Another important aspect of the paper that is not made clear by the main text is whether the proposed framework really does succeed at unifying BNP processes under a useful abstraction. Reviewers complained about a lack of any clear example showing how a well-known process (e.g., a CRP) is an instance of a permutree process. For instance, the same reviewer quoted above goes on to say: "The subsequent developments of the theory and applications don’t quite live up to the grand vision set out earlier in the article. The authors struggle to represent the most widely-used discrete BNP object of the Dirichlet Process in this supposedly all-encompassing framework [...]". (Again, many more details along these lines do appear in the supplementary material.)

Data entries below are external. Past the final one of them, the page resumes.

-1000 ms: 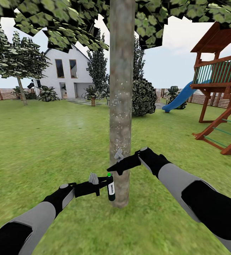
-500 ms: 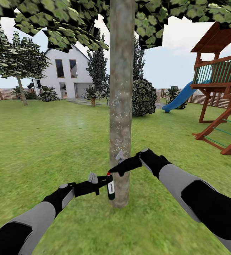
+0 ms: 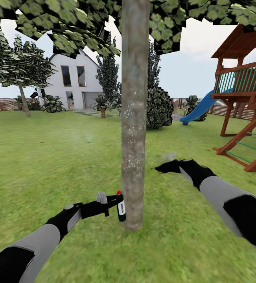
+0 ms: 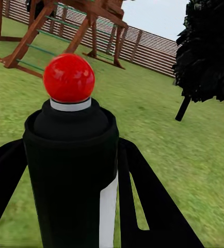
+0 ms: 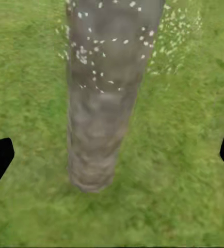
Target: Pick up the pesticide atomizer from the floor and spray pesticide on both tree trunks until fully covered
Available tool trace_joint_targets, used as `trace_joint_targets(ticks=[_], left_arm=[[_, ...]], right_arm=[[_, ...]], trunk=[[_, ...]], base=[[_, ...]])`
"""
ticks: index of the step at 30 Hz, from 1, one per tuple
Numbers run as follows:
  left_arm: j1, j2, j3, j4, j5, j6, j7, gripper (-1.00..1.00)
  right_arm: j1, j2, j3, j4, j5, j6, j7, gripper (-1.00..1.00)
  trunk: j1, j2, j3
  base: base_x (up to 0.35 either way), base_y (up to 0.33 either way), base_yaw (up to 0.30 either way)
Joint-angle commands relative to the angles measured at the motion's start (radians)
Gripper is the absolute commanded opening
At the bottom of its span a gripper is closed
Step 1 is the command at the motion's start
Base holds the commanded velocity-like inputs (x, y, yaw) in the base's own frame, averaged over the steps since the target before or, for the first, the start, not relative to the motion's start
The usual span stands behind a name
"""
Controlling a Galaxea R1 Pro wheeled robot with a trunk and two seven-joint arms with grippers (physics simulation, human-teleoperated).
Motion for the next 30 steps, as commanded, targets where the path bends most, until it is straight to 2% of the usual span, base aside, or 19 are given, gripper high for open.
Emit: trace_joint_targets(ticks=[1,3,5,6,7,9,11,12,14,17,18,19,20,22,23,24,25,27,30], left_arm=[[0.0,0.003,0.001,0.003,0.0,-0.004,0.001,-1.0],[0.0,0.011,0.001,0.024,0.0,-0.03,0.004,-1.0],[0.0,0.033,0.001,0.044,0.0,-0.048,0.032,-1.0],[0.0,0.04,0.001,0.047,0.001,-0.051,0.088,-1.0],[0.0,0.046,0.001,0.052,0.001,-0.058,0.209,-1.0],[0.0,0.049,0.001,0.087,0.001,-0.108,0.334,-1.0],[0.0,0.051,0.001,0.156,0.001,-0.189,0.445,-1.0],[0.0,0.051,0.001,0.191,0.001,-0.231,0.543,-1.0],[0.0,0.051,0.001,0.218,0.0,-0.284,0.632,-1.0],[0.027,0.052,0.001,0.226,0.0,-0.32,0.662,-1.0],[0.032,0.052,0.001,0.226,0.0,-0.324,0.665,-1.0],[0.064,0.053,0.002,0.227,0.001,-0.331,0.669,-1.0],[0.071,0.053,0.002,0.227,0.002,-0.339,0.67,-1.0],[0.091,0.053,0.002,0.227,0.007,-0.365,0.67,-1.0],[0.095,0.059,0.002,0.227,0.065,-0.369,0.67,-1.0],[0.095,0.065,0.002,0.227,0.073,-0.369,0.675,-1.0],[0.097,0.072,0.002,0.227,0.081,-0.37,0.731,-1.0],[0.101,0.076,0.001,0.227,0.084,-0.37,0.786,-1.0],[0.102,0.078,0.001,0.227,0.086,-0.371,0.81,-1.0]], right_arm=[[0.003,-0.012,-0.022,0.03,-0.003,-0.018,-0.045,1.0],[0.005,-0.023,-0.034,0.114,-0.004,-0.081,-0.099,1.0],[0.024,-0.03,-0.04,0.221,-0.005,-0.191,-0.207,1.0],[0.041,-0.032,-0.041,0.241,-0.008,-0.233,-0.253,1.0],[0.087,-0.033,-0.042,0.259,-0.025,-0.288,-0.317,1.0],[0.153,-0.034,-0.042,0.27,-0.066,-0.358,-0.38,1.0],[0.238,-0.033,-0.042,0.274,-0.094,-0.424,-0.418,1.0],[0.306,-0.031,-0.042,0.276,-0.104,-0.481,-0.433,1.0],[0.42,-0.029,-0.043,0.278,-0.125,-0.544,-0.446,1.0],[0.543,-0.028,-0.043,0.279,-0.167,-0.564,-0.449,1.0],[0.566,-0.028,-0.042,0.279,-0.172,-0.565,-0.449,1.0],[0.634,-0.027,-0.042,0.279,-0.179,-0.566,-0.445,1.0],[0.674,-0.026,-0.042,0.279,-0.18,-0.566,-0.445,1.0],[0.809,-0.025,-0.041,0.279,-0.18,-0.566,-0.445,1.0],[0.915,-0.025,-0.041,0.279,-0.179,-0.565,-0.446,1.0],[0.934,-0.025,-0.041,0.279,-0.179,-0.565,-0.446,1.0],[0.964,-0.025,-0.041,0.279,-0.179,-0.564,-0.446,1.0],[0.985,-0.025,-0.04,0.279,-0.178,-0.564,-0.446,1.0],[0.993,-0.022,-0.04,0.279,-0.178,-0.564,-0.446,1.0]], trunk=[[0.0,0.0,0.0],[0.0,0.0,0.0],[0.0,0.0,0.0],[0.0,0.0,0.0],[0.0,0.0,0.0],[0.0,0.0,0.0],[0.0,0.0,0.0],[0.0,0.0,0.0],[0.0,0.0,0.0],[0.0,0.0,0.0],[0.0,0.0,0.0],[0.0,0.0,0.0],[0.0,0.0,0.0],[0.0,0.0,0.0],[0.0,0.0,0.0],[0.0,0.0,0.0],[0.0,0.0,0.0],[0.0,0.0,0.0],[0.0,0.0,0.0]], base=[[0.0,0.0,0.0],[0.0,0.0,0.0],[0.0,0.0,0.0],[0.0,0.0,0.0],[0.0,0.0,0.0],[0.0,0.0,0.0],[0.0,0.0,0.0],[0.0,0.0,0.0],[0.0,0.0,0.0],[0.0,0.0,0.0],[0.0,0.0,0.0],[0.0,0.0,0.0],[0.0,0.0,0.0],[0.0,0.0,0.0],[0.0,0.0,0.0],[0.0,0.0,0.0],[0.0,0.0,0.0],[0.0,0.0,0.0],[0.0,0.0,0.0]])
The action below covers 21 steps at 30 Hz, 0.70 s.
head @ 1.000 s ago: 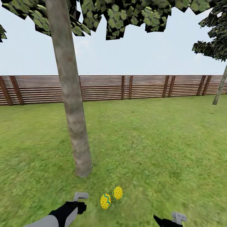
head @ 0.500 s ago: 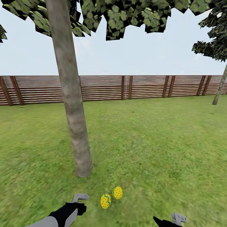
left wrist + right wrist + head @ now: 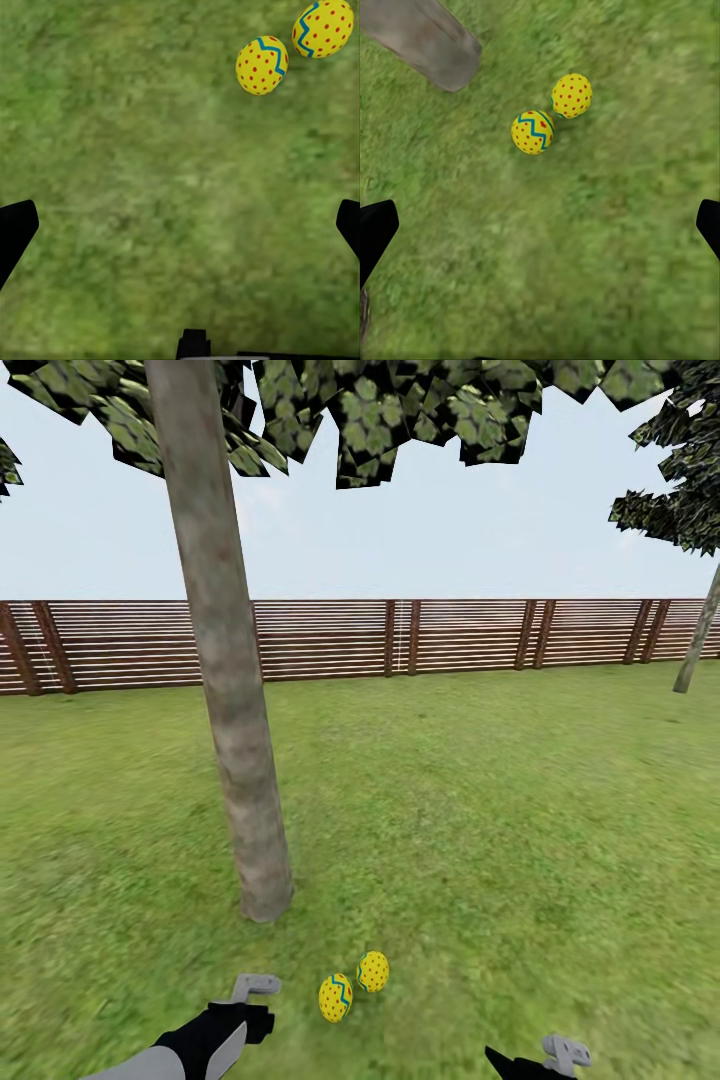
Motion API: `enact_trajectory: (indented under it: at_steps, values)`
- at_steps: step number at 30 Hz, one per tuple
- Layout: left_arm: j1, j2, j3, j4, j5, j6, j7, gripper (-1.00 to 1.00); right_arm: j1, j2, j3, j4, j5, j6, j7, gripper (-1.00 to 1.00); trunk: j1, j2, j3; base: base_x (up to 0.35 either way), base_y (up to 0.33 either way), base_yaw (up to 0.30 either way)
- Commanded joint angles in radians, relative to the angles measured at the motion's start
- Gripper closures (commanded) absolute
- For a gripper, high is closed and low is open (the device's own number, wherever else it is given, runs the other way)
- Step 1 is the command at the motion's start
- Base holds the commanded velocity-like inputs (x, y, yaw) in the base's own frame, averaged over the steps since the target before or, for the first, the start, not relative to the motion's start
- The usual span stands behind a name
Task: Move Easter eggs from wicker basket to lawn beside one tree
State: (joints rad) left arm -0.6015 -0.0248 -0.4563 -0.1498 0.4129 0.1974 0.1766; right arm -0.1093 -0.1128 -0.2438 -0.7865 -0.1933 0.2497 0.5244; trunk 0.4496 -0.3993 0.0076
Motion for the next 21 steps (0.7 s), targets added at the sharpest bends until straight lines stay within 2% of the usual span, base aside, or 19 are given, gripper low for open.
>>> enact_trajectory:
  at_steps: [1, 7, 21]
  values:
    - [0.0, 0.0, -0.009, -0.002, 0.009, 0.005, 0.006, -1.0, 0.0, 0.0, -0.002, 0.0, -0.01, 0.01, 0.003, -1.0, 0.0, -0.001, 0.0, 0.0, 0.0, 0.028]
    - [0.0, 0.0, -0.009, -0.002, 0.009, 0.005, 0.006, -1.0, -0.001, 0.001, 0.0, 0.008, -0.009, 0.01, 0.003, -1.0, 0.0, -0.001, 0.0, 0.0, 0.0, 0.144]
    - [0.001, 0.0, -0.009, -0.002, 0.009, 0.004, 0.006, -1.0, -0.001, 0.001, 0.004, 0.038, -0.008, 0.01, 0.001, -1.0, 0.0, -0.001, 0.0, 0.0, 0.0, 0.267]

Finally, taking as given that the proposed abstraction does indeed generalize most well-known BNP processes, the paper does not clearly demonstrate a benefit in doing so. I can imagine several potential benefits of an abstraction that unifies many BNP processes: one might use that abstraction to prove something that applies to many known models, one might use that abstraction to craft new BNP processes whose properties can be easily characterized, one might use that abstraction to build a general-purpose inference scheme, the list goes on. While the paper does build one model using the new abstraction, the details of that model are difficult to understand and evaluate, and the benefits of the abstraction are not clearly illustrated.

The lack of clarity that the reviewers commented on and that I have written about here is due mainly to the way the paper is structured, leaving critical details and necessary exposition in the supplementary material. There are no guidelines at NeurIPS about how to structure a submission; however reviewers at NeurIPS (and most ML conferences) are not required to read the supplementary material, and often don't. In this case, I do not think the paper is understandable from the main text, and am not convinced that the reviewers were able to properly evaluate it. The paper reads like a journal article that was crammed into a conference paper. I think this paper needs to be rewritten so that its contributions can can be illustrated, demonstrated, and appreciated in the main text before it is ready for acceptance at a venue like NeurIPS.